On that front, we saw the chilling effects as other companies began turning off useful sharing services, and began learning interesting tidbits from the indictment. Some artists spoke out in opposition, with Jonathan Coulton tweeting and blogging against the seizure and Dan Bull releasing one of his always-excellent protest songs. But Megaupload wasn’t the only battlefront: we also saw the backlash against ACTA begin to build, with the Polish government seeing SOPA-like protests (and calling it “blackmail”) followed by that epic moment when Polish politicians in parliament donned Guy Fawkes masks in protest themselves. And as if all that wasn’t enough, we also had to contend with the TPP, support of which was laced into Obama’s state of the union address, prompting public interest groups to speak out about an upcoming secret meeting on the deal.
Ten Years Ago
This week in 2007, the big copyright fight was still over DRM. The RIAA was complaining about how people thought it looked evil, Blu-ray’s DRM was rapidly cracked by the same hacker who beat HD DVD, the licensing group behind AACS admitted that DRM is not in fact a meaningful barrier to piracy, and a fight was breaking out over Apple’s FairPlay DRM in Norway. On the plus side, we saw a couple positive court rulings, one further defending the right to anonymity online, and another not just protecting but potentially expanding the safe harbor protections of CDA Section 230.
Fifteen Years Ago
This week in 2002 we were still addressing a few more quaint copyright questions, like whether sharing abandonware is piracy. Beset by lawsuits, KaZaa was selling its site and software to an Australian company. Taxis were beginning to adopt GPS, the future of free web email seemed uncertain, PC-based e-voting was being tinkered with, and we got an early glimpse into the iron-fisted secrecy of Apple. Oh, and Techdirt was nominated for a Bloggie award.

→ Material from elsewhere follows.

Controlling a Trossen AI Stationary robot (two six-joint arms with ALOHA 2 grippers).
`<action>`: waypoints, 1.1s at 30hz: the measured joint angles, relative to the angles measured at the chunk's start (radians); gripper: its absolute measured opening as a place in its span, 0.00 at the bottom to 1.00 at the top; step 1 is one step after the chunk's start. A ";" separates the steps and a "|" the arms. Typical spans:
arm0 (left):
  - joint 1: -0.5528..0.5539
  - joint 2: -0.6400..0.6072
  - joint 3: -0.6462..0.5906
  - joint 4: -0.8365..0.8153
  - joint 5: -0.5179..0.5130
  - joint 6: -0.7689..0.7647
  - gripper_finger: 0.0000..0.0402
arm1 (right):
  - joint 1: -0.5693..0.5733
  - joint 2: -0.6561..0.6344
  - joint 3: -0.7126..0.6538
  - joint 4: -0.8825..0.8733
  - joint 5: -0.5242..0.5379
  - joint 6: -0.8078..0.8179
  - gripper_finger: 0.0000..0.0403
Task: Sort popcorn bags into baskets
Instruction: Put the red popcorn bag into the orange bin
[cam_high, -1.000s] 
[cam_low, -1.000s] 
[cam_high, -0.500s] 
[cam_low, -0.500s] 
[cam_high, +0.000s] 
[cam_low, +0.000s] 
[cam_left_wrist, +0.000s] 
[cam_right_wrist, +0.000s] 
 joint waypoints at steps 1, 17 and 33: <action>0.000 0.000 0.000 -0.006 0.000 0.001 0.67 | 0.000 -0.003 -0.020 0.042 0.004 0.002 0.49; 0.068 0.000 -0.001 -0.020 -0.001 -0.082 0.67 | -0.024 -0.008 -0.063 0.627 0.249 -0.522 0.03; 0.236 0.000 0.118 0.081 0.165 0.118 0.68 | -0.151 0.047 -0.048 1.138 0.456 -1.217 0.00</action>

Two-Hundred And Sixty-Three Years Ago
This has little to do with Techdirt topics, but it’s a fun and interesting fact nonetheless: it was on January 28th, 1754 that Horace Walpole coined the word “serendipity” in a letter to Horace Mann, basing it on an old name for Sri Lanka used in a Persian fairy tale.
Comments on “This Week In Techdirt History: January 22nd – 28th”
Is Sharing Abandonware Piracy?
As far as I’m aware, the legal answer is still “yes”.
Re: Is Sharing Abandonware Piracy?
Sharing anything is piracy.
If they could criminalize sharing a moment of your time, the RIAA would.
Serendipity Is A Litmus Test For Reality
How can you tell your field of endeavour is actually grounded in reality? By whether you get the phenomenon of serendipity occurring.
For example, this frequently happens in science and maths, where people who set out to investigate one thing end up discovering another. Also in art, where the artist accidentally creates something they weren’t expecting.
But it doesn’t happen in religion, or indeed any faith-based ideology. When an intellectual structure is made up out of pure belief, there is no chance for reality to interpose something that surprises you.
I got up, logged in, and EVERY SINGLE content source I use was pushing advertising about piracy and copyright infringement.
I read that as: the RIAA and MPAA are apparently done blowing Trump. Legislative initiatives are imminent.